Each entry has to be copied exactly, with nothing missed.

------------------------------------------------

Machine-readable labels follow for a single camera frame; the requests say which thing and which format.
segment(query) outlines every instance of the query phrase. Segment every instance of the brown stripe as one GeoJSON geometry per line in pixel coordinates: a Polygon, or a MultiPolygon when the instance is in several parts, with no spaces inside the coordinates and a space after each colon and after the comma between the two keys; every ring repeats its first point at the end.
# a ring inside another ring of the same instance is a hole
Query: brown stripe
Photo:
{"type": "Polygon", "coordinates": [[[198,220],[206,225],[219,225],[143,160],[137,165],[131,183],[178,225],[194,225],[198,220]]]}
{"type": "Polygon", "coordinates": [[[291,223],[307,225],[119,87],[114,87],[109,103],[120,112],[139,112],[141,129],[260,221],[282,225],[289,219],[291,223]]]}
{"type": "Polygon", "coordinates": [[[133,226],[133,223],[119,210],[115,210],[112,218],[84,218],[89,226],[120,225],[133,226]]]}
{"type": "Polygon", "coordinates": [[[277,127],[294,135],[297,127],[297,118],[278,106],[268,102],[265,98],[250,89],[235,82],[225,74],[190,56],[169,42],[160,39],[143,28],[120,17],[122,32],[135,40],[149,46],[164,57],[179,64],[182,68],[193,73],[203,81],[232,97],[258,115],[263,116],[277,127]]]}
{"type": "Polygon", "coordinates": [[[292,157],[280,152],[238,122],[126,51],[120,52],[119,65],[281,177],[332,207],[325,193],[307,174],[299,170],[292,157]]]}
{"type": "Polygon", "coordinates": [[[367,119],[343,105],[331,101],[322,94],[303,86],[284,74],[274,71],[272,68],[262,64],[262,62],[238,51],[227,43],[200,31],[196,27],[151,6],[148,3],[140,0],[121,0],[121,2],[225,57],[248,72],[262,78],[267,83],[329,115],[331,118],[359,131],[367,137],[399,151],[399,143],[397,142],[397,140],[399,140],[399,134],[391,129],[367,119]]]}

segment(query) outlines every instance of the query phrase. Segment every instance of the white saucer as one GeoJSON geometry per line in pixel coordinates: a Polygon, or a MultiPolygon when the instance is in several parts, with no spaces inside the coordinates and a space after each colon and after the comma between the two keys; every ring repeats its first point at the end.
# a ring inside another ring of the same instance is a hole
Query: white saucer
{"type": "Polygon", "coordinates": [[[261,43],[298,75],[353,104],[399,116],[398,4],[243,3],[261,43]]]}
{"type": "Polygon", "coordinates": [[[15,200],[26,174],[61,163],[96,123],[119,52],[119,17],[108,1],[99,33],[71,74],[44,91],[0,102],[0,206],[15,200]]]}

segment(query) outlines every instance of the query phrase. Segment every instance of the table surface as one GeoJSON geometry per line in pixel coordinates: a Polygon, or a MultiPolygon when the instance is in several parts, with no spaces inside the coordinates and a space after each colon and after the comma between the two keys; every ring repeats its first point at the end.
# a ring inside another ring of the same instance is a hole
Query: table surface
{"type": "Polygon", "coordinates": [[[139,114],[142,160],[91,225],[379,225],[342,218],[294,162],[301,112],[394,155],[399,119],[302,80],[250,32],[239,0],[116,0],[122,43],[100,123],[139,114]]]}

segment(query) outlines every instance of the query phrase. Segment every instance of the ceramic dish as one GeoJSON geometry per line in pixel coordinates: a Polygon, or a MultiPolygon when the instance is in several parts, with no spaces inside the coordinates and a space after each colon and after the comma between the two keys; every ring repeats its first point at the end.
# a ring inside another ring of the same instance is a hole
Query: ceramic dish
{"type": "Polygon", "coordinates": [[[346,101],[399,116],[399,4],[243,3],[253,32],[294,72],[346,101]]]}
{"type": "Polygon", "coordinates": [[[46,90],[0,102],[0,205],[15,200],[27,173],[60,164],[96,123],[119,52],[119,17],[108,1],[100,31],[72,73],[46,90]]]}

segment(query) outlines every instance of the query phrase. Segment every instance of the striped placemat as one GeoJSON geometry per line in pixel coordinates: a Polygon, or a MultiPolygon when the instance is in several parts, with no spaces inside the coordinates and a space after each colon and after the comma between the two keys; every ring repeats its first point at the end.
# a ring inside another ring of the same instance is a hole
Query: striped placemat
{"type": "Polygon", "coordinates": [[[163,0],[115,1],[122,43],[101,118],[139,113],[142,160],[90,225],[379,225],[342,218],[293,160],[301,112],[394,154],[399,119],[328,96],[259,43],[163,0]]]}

------------------------------------------------

• Exercise solution
Machine-readable labels follow for a single camera frame; the requests say which thing and which format.
segment(query) outlines every instance of the query phrase. Segment every instance of the brown stripe as one GeoJSON geometry per line in pixel coordinates: a Polygon, or a MultiPolygon when the instance is in several parts, with no spaces inside the coordinates and a space after each colon and after the comma between the two keys; every ring repeats its first point at the end.
# a ring inside another ring of the same instance is a hole
Query: brown stripe
Photo:
{"type": "Polygon", "coordinates": [[[198,220],[206,225],[219,225],[143,160],[137,165],[131,183],[178,225],[194,225],[198,220]]]}
{"type": "Polygon", "coordinates": [[[291,223],[307,225],[119,87],[114,87],[109,103],[120,112],[139,112],[141,129],[260,221],[282,225],[289,219],[291,223]]]}
{"type": "Polygon", "coordinates": [[[133,226],[133,223],[119,210],[115,210],[112,218],[84,218],[89,226],[120,225],[133,226]]]}
{"type": "Polygon", "coordinates": [[[277,127],[294,135],[297,127],[297,118],[278,106],[268,102],[265,98],[250,89],[235,82],[225,74],[190,56],[169,42],[160,39],[143,28],[120,17],[122,32],[135,40],[149,46],[164,57],[179,64],[182,68],[193,73],[203,81],[232,97],[258,115],[263,116],[277,127]]]}
{"type": "Polygon", "coordinates": [[[292,157],[280,152],[238,122],[126,51],[120,52],[119,65],[281,177],[332,207],[325,193],[307,174],[299,170],[292,157]]]}
{"type": "Polygon", "coordinates": [[[367,119],[343,105],[331,101],[322,94],[303,86],[284,74],[274,71],[272,68],[262,64],[262,62],[238,51],[227,43],[200,31],[196,27],[151,6],[148,3],[140,0],[121,0],[121,2],[225,57],[248,72],[262,78],[267,83],[329,115],[331,118],[359,131],[367,137],[399,151],[399,143],[397,142],[397,140],[399,140],[399,134],[391,129],[367,119]]]}

segment(query) outlines every instance of the query phrase. Segment every instance of the white saucer as one GeoJSON geometry per line in pixel coordinates: a Polygon, or a MultiPolygon when the instance is in several parts, with no spaces inside the coordinates and a space after each colon and after the comma between the two keys; every ring repeats its first point at the end.
# a ring inside another ring of the same instance is a hole
Query: white saucer
{"type": "Polygon", "coordinates": [[[261,43],[298,75],[353,104],[399,116],[398,4],[243,3],[261,43]]]}
{"type": "Polygon", "coordinates": [[[15,200],[26,174],[61,163],[96,123],[119,52],[119,17],[108,1],[99,33],[71,74],[44,91],[0,102],[0,206],[15,200]]]}

segment(query) outlines every instance of the query phrase. Segment every instance of the table surface as one GeoJSON geometry per line in pixel coordinates: a Polygon, or a MultiPolygon when the instance is in several parts, with no spaces inside the coordinates and a space after each colon and after the comma between the two keys; every ring repeats its first point at the end.
# a ring inside another ring of the same instance is a hole
Query: table surface
{"type": "Polygon", "coordinates": [[[139,114],[142,160],[91,225],[379,225],[342,218],[294,162],[301,112],[394,155],[399,119],[302,80],[250,32],[239,0],[116,0],[122,43],[100,123],[139,114]]]}

segment(query) outlines every instance of the query phrase. Segment every instance of the ceramic dish as one GeoJSON geometry per line in pixel coordinates: a Polygon, or a MultiPolygon when the instance is in several parts, with no spaces inside the coordinates and a space after each colon and after the comma between the two keys; every ring repeats its first point at the end.
# a ring inside another ring of the same instance is a hole
Query: ceramic dish
{"type": "Polygon", "coordinates": [[[346,101],[399,116],[399,4],[243,3],[253,32],[294,72],[346,101]]]}
{"type": "Polygon", "coordinates": [[[46,90],[0,102],[0,205],[15,200],[27,173],[60,164],[96,123],[119,52],[119,17],[108,1],[100,31],[72,73],[46,90]]]}

segment(query) outlines every instance of the query phrase. Segment every instance of the striped placemat as one GeoJSON geometry per line in pixel coordinates: a Polygon, or a MultiPolygon when the instance is in several parts, with no spaces inside the coordinates and a space after each colon and after the comma between the two keys; every ring repeats its first point at the end.
# a ring inside another ring of the same instance is a hole
Query: striped placemat
{"type": "Polygon", "coordinates": [[[163,0],[115,1],[122,43],[101,118],[139,113],[142,160],[90,225],[379,225],[342,218],[293,160],[301,112],[394,154],[399,119],[328,96],[259,43],[163,0]]]}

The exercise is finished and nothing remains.